The growing disruption to supplies has driven a number of regional price benchmarks to all-time highs, even as global marker Brent has fallen back to just above $100 a barrel after jumping to nearly $120 in the early stages of the Iran war.
“It’s sheer physical scarcity driving prices,” David Fyfe, chief economist at Argus Media.
The price of a barrel of oil in Oman — which exports from ports outside the Strait of Hormuz — soared to nearly $154 on Tuesday, driven by intense competition for the small volumes still leaving the Middle East….
Buyers seeking alternatives to Gulf crude have also had to pay far more than usual to transport cargoes because of increased demand for tankers, longer routes and soaring shipping fuel prices.
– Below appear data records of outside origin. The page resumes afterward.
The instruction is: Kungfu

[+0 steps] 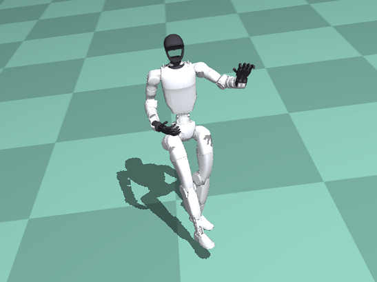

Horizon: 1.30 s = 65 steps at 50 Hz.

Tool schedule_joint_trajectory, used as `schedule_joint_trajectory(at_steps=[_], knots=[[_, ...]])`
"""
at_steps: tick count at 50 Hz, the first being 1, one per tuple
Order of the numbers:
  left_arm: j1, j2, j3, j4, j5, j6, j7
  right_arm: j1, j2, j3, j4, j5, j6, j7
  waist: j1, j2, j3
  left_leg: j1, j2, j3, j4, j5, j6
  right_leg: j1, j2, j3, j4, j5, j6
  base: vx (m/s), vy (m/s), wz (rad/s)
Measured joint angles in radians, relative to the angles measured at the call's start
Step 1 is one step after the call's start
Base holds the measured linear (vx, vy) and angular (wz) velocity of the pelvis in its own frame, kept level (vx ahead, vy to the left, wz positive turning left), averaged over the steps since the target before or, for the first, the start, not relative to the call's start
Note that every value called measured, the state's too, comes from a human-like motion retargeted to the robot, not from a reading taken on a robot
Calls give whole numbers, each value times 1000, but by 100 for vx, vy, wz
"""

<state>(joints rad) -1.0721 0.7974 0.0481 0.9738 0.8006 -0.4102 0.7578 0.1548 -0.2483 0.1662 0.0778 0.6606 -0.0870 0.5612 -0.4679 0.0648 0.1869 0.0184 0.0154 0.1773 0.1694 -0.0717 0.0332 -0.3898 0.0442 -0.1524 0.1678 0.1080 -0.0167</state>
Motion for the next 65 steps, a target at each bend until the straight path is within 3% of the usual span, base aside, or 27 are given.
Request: schedule_joint_trajectory(at_steps=[2, 3, 5, 7, 8, 10, 13, 15, 18, 23, 25, 27, 29, 30, 32, 33, 35, 37, 40, 43, 48, 50, 53, 55, 60, 63, 65], knots=[[-145, 118, -81, 372, 42, 202, -258, 303, -61, -85, -129, 195, 38, 31, -180, -12, 50, 9, 6, -80, 25, -7, 25, -116, -39, -34, -96, 51, 35, 12, -2, 153], [-177, 229, -186, 443, -29, 307, -533, 454, -82, -161, -181, 296, 69, 28, -234, -13, 67, 12, 12, -97, 39, -19, 43, -187, -51, -33, -151, 38, 80, 8, -11, 83], [-191, 300, -203, 472, -46, 444, -568, 615, -65, -234, -227, 348, 60, -2, -265, -31, 91, 43, 20, -93, 30, -23, 57, -262, -39, -11, -205, -7, 121, 6, -18, -17], [-164, 293, -140, 436, -7, 315, -357, 718, -38, -285, -275, 290, -59, -93, -227, -47, 110, 98, 16, -52, -6, -22, 64, -323, -5, -10, -204, -63, 115, 1, -14, -95], [-137, 293, -134, 410, 16, 187, -262, 753, -24, -311, -302, 233, -128, -144, -204, -47, 108, 118, 18, -26, -21, -22, 63, -344, -3, -32, -186, -70, 111, 4, -14, -51], [-100, 274, -131, 375, 104, 35, -69, 775, -19, -334, -358, 119, -240, -221, -203, -37, 93, 118, 21, -42, -28, -18, 71, -362, -34, -64, -148, -41, 108, 5, -12, 37], [-41, 227, -100, 343, 113, 99, -98, 683, -67, -295, -438, -15, -289, -262, -204, -16, 76, 76, 19, -81, -6, -8, 80, -329, -52, 9, -95, 6, 83, -1, 3, 50], [36, 203, -80, 242, 31, 165, -195, 562, -118, -262, -483, -84, -289, -299, -173, 4, 56, 29, 11, -96, 19, 1, 76, -273, -61, 50, -63, 2, 76, -2, 14, 5], [259, 159, -29, -96, -275, 227, -441, 275, -199, -182, -517, -260, -309, -460, -89, 28, -5, -71, -16, -120, 62, 22, 57, -132, -91, 33, 20, -62, 96, -4, 13, -2], [728, -79, -30, -632, -1100, 65, -981, -398, -336, -157, -463, -518, -234, -680, 107, 45, -152, -293, -36, -187, 152, 30, 13, 191, -89, -3, 174, -183, 139, -23, -1, 8], [940, -211, -56, -733, -1391, 121, -1251, -703, -396, -177, -336, -587, -224, -708, 190, 21, -190, -398, -58, -208, 223, 33, 2, 347, -90, -83, 194, -212, 137, -36, -20, 33], [1178, -323, -110, -761, -1512, 240, -1486, -971, -457, -198, -78, -736, -236, -744, 315, -23, -211, -506, -74, -199, 315, 18, -6, 491, -84, -141, 176, -244, 112, -38, -37, 3], [1405, -390, -118, -745, -1569, 324, -1603, -1248, -539, -137, 346, -940, -233, -838, 426, -93, -228, -626, -74, -158, 418, -23, 0, 596, -56, -143, 111, -238, 99, -51, -51, -26], [1509, -419, -116, -736, -1608, 344, -1605, -1379, -578, -105, 579, -1046, -218, -880, 483, -137, -224, -687, -68, -125, 473, -39, 7, 645, -45, -128, 62, -221, 114, -69, -50, -52], [1637, -471, -91, -733, -1775, 341, -1496, -1603, -698, 17, 977, -1206, 51, -793, 577, -227, -214, -828, -85, -91, 578, -52, 18, 688, -61, -114, -10, -167, 157, -66, -43, -62], [1694, -475, -52, -753, -1838, 319, -1444, -1705, -746, 97, 1117, -1282, 276, -662, 621, -257, -214, -887, -75, -78, 618, -66, 20, 684, -62, -85, -19, -216, 182, -55, -33, -52], [1766, -530, -30, -794, -1795, 227, -1355, -1837, -766, 116, 1240, -1475, 407, -534, 665, -256, -178, -972, -80, -93, 668, -72, 23, 652, -43, -87, -24, -401, 149, -61, -20, -3], [1775, -558, -36, -822, -1764, 209, -1350, -1868, -762, 120, 1183, -1405, 292, -622, 671, -222, -153, -1018, -57, -99, 713, -73, 31, 633, -31, -118, 1, -511, 119, -63, -9, -10], [1803, -563, -40, -854, -1724, 258, -1411, -1796, -689, 85, 1012, -1355, -48, -917, 603, -146, -150, -1074, 14, -92, 777, -76, 44, 609, 30, -110, 41, -662, 59, -31, 6, -14], [1821, -541, -19, -866, -1659, 295, -1465, -1734, -617, 70, 1011, -1374, -105, -1036, 530, -119, -166, -1078, 36, -82, 756, -46, 53, 591, 57, -112, 60, -693, 19, -14, 6, 15], [1767, -498, 15, -853, -1613, 299, -1476, -1633, -605, 28, 998, -1318, -49, -950, 535, -136, -160, -1017, 70, -29, 658, -23, 36, 579, 50, -89, 37, -581, 22, -1, -3, -17], [1734, -491, 45, -830, -1585, 299, -1461, -1589, -612, 11, 983, -1295, -96, -985, 535, -149, -163, -983, 90, 10, 615, -46, 35, 577, 40, -84, 17, -502, 38, 18, -2, -15], [1667, -486, 106, -781, -1534, 310, -1409, -1529, -607, 3, 963, -1245, -146, -1002, 501, -169, -184, -925, 144, 135, 585, -129, 101, 575, 15, -90, -16, -357, 75, 35, 4, 9], [1605, -467, 152, -738, -1489, 304, -1343, -1483, -596, -8, 937, -1199, -186, -992, 487, -174, -199, -875, 166, 190, 551, -122, 71, 585, -1, -105, -35, -240, 117, 41, 6, -6], [1369, -352, 233, -567, -1207, 172, -1198, -1334, -519, -49, 825, -981, -381, -896, 467, -184, -231, -766, 97, 141, 451, -100, 4, 605, -45, -116, -8, 112, 278, 59, 3, -3], [1161, -296, 220, -392, -972, 81, -1125, -1244, -408, -52, 703, -740, -447, -776, 405, -132, -240, -662, 103, 78, 370, -114, -25, 566, -4, -126, 116, 298, 278, 70, -2, 46], [1009, -278, 175, -271, -897, 53, -1089, -1199, -314, -18, 605, -564, -477, -687, 346, -97, -229, -570, 101, 42, 306, -114, -36, 513, 44, -77, 225, 263, 278, 66, 1, 83]])
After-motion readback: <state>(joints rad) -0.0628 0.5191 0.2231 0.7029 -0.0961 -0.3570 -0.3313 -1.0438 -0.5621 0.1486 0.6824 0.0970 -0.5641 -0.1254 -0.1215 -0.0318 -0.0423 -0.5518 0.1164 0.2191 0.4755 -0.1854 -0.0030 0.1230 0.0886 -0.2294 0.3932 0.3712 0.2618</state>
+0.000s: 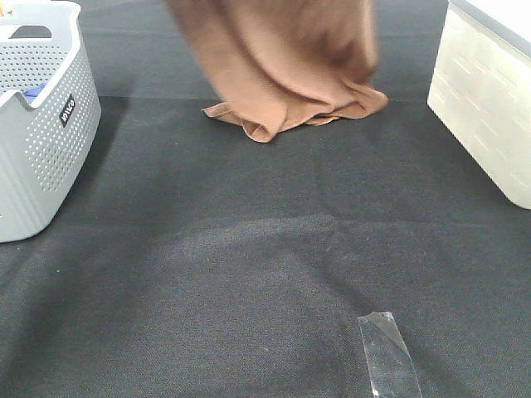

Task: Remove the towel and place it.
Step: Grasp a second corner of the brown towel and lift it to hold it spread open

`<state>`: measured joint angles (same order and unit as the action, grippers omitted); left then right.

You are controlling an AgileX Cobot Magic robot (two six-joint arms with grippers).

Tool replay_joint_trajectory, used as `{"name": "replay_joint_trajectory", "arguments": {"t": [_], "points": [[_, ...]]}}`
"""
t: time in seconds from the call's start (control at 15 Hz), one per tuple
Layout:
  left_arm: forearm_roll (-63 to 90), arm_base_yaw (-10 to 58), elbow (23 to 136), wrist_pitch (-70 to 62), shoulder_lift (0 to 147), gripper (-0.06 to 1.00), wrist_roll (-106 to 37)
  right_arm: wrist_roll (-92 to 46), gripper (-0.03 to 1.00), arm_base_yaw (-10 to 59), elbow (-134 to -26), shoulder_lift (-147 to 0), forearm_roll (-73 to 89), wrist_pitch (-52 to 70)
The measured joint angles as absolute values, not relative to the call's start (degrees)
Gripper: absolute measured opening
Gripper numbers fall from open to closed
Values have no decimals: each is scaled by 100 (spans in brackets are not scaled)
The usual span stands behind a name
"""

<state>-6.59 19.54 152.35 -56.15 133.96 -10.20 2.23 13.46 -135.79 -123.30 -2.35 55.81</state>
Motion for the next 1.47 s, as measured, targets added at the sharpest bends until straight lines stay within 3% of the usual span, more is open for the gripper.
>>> {"name": "replay_joint_trajectory", "arguments": {"t": [0.27, 0.53, 0.93, 1.47], "points": [[-241, 2011, 15235, -6761, 12777, 0, -1020, -206, 1, 1346, -13579, -11723, 0, 6812], [413, 2000, 14822, -6853, 12347, 0, -974, -229, 1, 1335, -13235, -11024, 0, 6927], [877, 2063, 11322, -6744, 9832, 0, -756, -229, 1, 1387, -11047, -9190, 464, 6939], [1432, 2080, 7890, -6543, 7615, 0, -670, -218, 1, 1421, -8096, -7431, 1215, 6967]]}}
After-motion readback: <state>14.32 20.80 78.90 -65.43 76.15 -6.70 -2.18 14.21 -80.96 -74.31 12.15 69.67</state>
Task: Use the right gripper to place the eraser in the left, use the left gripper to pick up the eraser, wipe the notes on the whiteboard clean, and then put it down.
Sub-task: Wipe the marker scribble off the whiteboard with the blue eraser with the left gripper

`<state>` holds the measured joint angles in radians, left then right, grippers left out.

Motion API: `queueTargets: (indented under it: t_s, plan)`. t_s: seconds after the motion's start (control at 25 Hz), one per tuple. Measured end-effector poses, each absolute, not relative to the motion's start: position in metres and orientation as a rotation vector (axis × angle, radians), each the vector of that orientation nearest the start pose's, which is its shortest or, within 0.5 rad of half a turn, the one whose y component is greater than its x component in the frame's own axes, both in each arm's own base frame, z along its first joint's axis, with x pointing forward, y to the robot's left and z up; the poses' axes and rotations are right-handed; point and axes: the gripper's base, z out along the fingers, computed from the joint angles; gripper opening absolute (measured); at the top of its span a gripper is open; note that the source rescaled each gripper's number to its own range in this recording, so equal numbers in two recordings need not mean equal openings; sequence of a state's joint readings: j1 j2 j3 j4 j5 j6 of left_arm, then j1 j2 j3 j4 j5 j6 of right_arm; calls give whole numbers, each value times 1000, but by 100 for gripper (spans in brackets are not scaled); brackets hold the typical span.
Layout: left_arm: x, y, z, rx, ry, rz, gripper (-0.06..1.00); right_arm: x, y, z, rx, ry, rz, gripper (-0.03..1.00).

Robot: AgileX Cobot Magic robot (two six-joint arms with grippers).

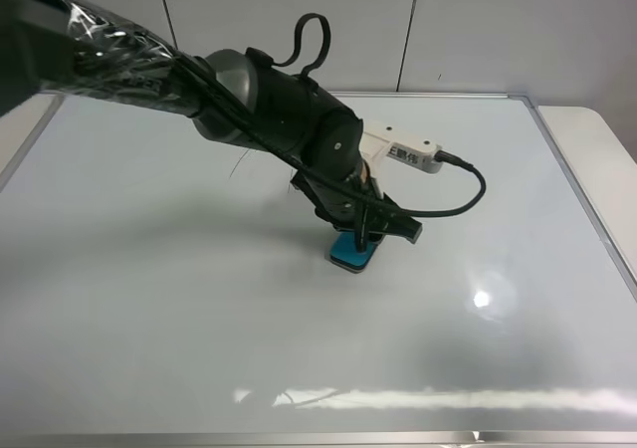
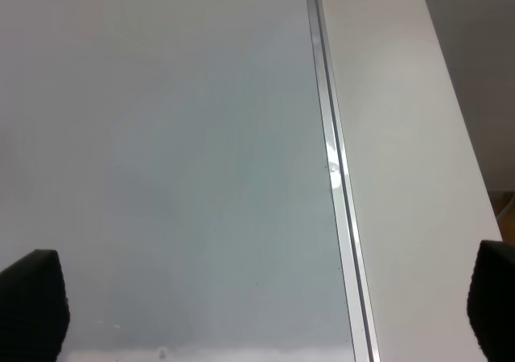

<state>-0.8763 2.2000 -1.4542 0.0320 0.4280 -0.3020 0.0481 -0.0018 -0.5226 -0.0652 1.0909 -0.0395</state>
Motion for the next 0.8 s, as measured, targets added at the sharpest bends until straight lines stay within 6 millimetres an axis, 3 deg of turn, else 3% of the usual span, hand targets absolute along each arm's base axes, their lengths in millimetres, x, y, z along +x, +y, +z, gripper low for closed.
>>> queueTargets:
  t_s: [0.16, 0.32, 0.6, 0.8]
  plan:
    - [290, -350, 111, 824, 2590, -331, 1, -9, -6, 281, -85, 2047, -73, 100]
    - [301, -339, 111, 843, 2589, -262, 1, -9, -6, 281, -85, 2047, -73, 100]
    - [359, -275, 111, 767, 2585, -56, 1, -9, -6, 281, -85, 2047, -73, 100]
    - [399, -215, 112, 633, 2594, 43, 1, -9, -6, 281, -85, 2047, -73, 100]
Even when a comparable oil grade is available, some refineries might not want to use it because they were unsure how the switch would affect their output, said Philip Jones-Lux, senior analyst at Sparta Commodities. Older refineries in Japan, Thailand, Indonesia, Vietnam and some in Singapore might fall into this category, he said.
The cost of crude for Asian refineries had “roughly doubled” since before the war, Jones-Lux said.
As the war progresses, the difference between prices quoted on widely used oil benchmarks Brent and US WTI and prices paid for physical deliveries has become more stark.
Those benchmarks have not risen as much in part because they reflect prices for light crude with low sulphur levels, whereas the trapped oil in the Gulf is typically heavier and with more sulphur content.
“The Hormuz crisis mostly impacts medium-sour crude flows to Asia and there are very limited options to offset flows,” Ivan Mathews, head of APAC analysis at energy data company Vortexa.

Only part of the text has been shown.